Dan was a painter who had lost his teaching job in the South. He moved to New Haven and was giving private lessons to students three times a week.

“Marielle’s going to pick me up,” Penelope said. “She wants me to help her paint her bathroom.”

“Why can’t she paint her own bathroom? She could do the whole thing in an hour.”

“I don’t want to help her paint,” Penelope said, sighing. “I’m just doing a favor for a friend.”

“Why don’t you do me a favor and stay?”

“Come on,” she said. “Don’t do that. You’re my best friend.”

“Okay,” he said, knowing she wouldn’t fight over it anyway. He went to the kitchen table and got her coat. “Why don’t you wait till she gets here?”

“She’s meeting me at the drugstore.”

“You sure are nice to some of your friends,” he said.

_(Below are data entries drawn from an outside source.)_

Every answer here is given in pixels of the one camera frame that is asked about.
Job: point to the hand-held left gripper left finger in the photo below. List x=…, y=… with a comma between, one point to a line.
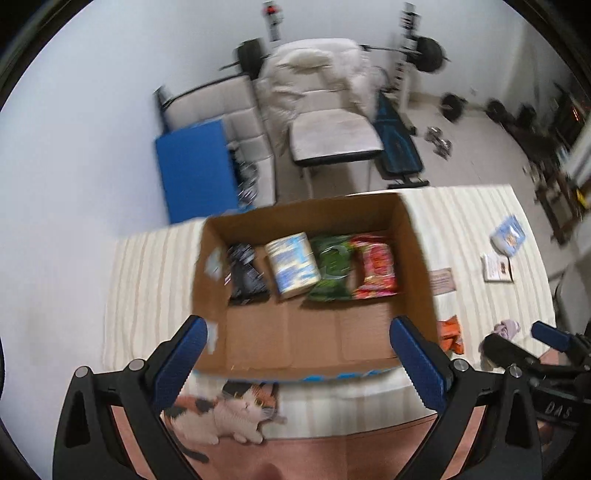
x=182, y=362

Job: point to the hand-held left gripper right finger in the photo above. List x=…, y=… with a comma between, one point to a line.
x=418, y=364

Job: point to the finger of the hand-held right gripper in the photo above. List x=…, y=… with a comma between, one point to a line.
x=503, y=350
x=551, y=334

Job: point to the cardboard box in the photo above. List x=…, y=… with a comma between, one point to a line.
x=318, y=318

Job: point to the lilac cloth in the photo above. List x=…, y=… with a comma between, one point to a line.
x=507, y=328

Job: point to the orange snack packet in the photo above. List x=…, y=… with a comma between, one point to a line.
x=450, y=334

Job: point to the white brown flat packet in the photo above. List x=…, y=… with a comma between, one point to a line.
x=497, y=267

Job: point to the red snack packet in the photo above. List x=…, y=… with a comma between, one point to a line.
x=376, y=265

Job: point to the light blue white packet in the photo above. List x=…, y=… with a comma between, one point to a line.
x=508, y=235

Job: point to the black snack packet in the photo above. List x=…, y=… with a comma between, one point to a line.
x=247, y=274

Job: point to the green snack packet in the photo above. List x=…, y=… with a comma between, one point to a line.
x=332, y=267

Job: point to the blue yellow snack packet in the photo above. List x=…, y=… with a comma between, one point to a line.
x=293, y=265

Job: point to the wooden side furniture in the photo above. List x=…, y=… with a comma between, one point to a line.
x=554, y=184

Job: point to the blue foam mat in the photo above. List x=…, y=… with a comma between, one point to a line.
x=194, y=170

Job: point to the dark clutter beside sofa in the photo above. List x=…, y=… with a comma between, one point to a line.
x=247, y=180

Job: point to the chrome dumbbells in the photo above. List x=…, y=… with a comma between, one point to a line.
x=441, y=143

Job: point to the blue black weight bench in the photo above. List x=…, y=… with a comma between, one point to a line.
x=397, y=143

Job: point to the black weight plates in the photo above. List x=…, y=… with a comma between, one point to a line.
x=498, y=110

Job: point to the beige padded chair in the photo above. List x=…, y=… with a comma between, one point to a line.
x=332, y=134

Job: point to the beige sofa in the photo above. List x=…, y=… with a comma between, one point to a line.
x=217, y=108

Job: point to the white squat rack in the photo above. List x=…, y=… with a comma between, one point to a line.
x=406, y=69

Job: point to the barbell with black plates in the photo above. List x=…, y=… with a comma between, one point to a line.
x=429, y=53

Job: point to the beige recliner chair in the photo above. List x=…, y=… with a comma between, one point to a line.
x=314, y=69

She ignored him. She did not totally ignore him; she kissed him before she left. And although she did not say that she’d see him the next day, he knew she’d be back.

When Penelope left, Robert went into the kitchen and put some water on to boil. It was his habit since moving to this apartment to have a cup of tea before bed and to look out the window into the brightly lit alley. Interesting things appeared there: Christmas trees, large broken pieces of machinery, and, once, a fireman’s uniform, very nicely laid out—a fireman’s hat and suit. He was an artist—or, rather, he had been an artist until he dropped out of school—and sometimes he found that he still arranged objects and landscapes, looking for a composition. He sat on the kitchen table and drank his tea. He often thought about buying a kitchen chair, but he told himself that he’d move soon and he didn’t want to transport furniture. When he was a child, his parents had moved from apartment to apartment. Their furniture got more and more battered, and his mother had exploded one day, crying that the furniture was worthless and ugly, and threatening to chop it all up with an ax. Since he moved from the country Robert had not yet bought himself a bed frame or curtains or rugs. There were roaches in the apartment, and the idea of the roaches hiding—being able to hide on the underside of curtains, under the rug—disgusted him. He didn’t mind them being there so much when they were out in the open.

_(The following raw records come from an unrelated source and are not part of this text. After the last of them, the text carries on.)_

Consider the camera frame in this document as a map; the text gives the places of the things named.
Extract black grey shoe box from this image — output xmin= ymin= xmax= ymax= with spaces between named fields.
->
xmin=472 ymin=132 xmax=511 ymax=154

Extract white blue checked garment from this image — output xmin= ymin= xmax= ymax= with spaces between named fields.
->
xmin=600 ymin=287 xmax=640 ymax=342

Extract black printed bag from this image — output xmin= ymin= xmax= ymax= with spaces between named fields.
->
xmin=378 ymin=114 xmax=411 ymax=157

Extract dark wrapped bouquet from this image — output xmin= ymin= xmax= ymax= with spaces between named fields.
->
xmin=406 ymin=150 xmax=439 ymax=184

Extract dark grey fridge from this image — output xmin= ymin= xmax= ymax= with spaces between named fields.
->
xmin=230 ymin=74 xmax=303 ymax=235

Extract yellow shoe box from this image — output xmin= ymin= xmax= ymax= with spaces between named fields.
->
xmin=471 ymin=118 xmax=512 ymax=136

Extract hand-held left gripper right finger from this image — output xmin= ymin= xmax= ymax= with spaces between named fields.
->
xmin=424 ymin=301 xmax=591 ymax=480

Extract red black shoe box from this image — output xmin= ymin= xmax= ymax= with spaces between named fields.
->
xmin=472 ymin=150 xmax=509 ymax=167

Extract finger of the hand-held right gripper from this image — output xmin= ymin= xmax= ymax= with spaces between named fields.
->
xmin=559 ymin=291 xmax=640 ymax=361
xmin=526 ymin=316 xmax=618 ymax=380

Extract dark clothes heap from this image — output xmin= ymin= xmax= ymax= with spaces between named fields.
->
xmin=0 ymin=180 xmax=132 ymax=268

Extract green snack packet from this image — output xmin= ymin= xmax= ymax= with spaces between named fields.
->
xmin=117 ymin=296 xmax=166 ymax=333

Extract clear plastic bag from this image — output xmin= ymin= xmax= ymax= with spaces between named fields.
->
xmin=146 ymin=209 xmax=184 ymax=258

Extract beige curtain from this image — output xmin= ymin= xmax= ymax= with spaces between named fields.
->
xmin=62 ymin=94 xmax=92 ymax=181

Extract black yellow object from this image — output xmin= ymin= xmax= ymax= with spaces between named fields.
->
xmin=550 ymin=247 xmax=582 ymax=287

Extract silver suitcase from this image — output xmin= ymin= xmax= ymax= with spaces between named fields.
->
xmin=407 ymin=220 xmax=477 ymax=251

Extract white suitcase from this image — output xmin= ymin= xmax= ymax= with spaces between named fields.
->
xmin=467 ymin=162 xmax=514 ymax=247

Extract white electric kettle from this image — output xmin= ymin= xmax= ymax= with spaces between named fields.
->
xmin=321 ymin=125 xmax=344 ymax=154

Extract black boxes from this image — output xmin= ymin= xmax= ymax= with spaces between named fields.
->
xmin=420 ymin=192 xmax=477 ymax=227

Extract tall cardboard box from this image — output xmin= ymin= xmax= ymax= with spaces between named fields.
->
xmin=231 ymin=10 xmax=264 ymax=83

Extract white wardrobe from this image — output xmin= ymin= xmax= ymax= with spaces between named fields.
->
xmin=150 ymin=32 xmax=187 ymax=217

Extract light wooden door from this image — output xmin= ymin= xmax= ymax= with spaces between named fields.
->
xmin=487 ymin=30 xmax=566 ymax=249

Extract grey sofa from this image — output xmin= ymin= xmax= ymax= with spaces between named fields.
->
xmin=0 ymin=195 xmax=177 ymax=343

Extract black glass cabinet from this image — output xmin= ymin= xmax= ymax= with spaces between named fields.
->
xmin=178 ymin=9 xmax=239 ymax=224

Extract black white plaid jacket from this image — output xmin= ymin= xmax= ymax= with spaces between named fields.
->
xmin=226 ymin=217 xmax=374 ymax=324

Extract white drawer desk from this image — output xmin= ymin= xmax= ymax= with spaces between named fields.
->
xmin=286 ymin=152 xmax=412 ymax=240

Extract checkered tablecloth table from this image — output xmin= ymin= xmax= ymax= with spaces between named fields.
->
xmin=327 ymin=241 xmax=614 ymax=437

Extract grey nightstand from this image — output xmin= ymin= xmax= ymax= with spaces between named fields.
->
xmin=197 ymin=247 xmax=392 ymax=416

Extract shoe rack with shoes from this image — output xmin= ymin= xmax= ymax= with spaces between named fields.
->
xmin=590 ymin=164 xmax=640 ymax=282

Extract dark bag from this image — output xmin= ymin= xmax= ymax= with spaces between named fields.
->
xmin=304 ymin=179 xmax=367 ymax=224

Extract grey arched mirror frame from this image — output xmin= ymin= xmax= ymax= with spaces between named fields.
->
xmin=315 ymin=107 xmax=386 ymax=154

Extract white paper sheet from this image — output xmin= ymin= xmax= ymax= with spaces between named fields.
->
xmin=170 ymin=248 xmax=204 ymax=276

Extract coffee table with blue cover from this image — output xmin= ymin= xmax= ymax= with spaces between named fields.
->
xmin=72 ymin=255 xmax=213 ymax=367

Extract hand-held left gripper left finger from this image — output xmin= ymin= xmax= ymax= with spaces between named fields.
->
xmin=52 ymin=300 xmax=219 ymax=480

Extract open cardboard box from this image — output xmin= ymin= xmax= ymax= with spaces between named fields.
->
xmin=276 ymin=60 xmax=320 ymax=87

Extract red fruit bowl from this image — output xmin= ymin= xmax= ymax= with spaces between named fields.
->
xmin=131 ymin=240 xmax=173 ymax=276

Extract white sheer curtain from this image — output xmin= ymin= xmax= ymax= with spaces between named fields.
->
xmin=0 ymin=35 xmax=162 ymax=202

The Yale catalogue he had gotten months before when he first came to New Haven was still on the kitchen table. He had thought about taking a course in architecture, but he hadn’t. He was not quite sure what to do. He had taken a part-time job working in a picture-framing store so he could pay his rent. Actually, he had no reason for being in New Haven except to be near Penelope. When Robert lived in the house with Johnny and Cyril and Penelope, he had told himself that Penelope would leave Johnny and become his lover, but it never happened. He had tried very hard to get it to happen; they had often stayed up later than any of the others, and they talked—he had never talked so much to anybody in his life—and sometimes they fixed food before going to bed, or took walks in the snow. She tried to teach him to play the recorder, blowing softly so she wouldn’t wake the others. Once in the summer they had stolen corn, and Johnny had asked her about it the next morning. “What if the neighbors find out somebody from this house stole corn?” he said. Robert defended Penelope, saying that he had suggested it. “Great,” Johnny said. “The Bobbsey Twins.” Robert was hurt because what Johnny said was true—there wasn’t anything more between them than there was between the Bobbsey Twins.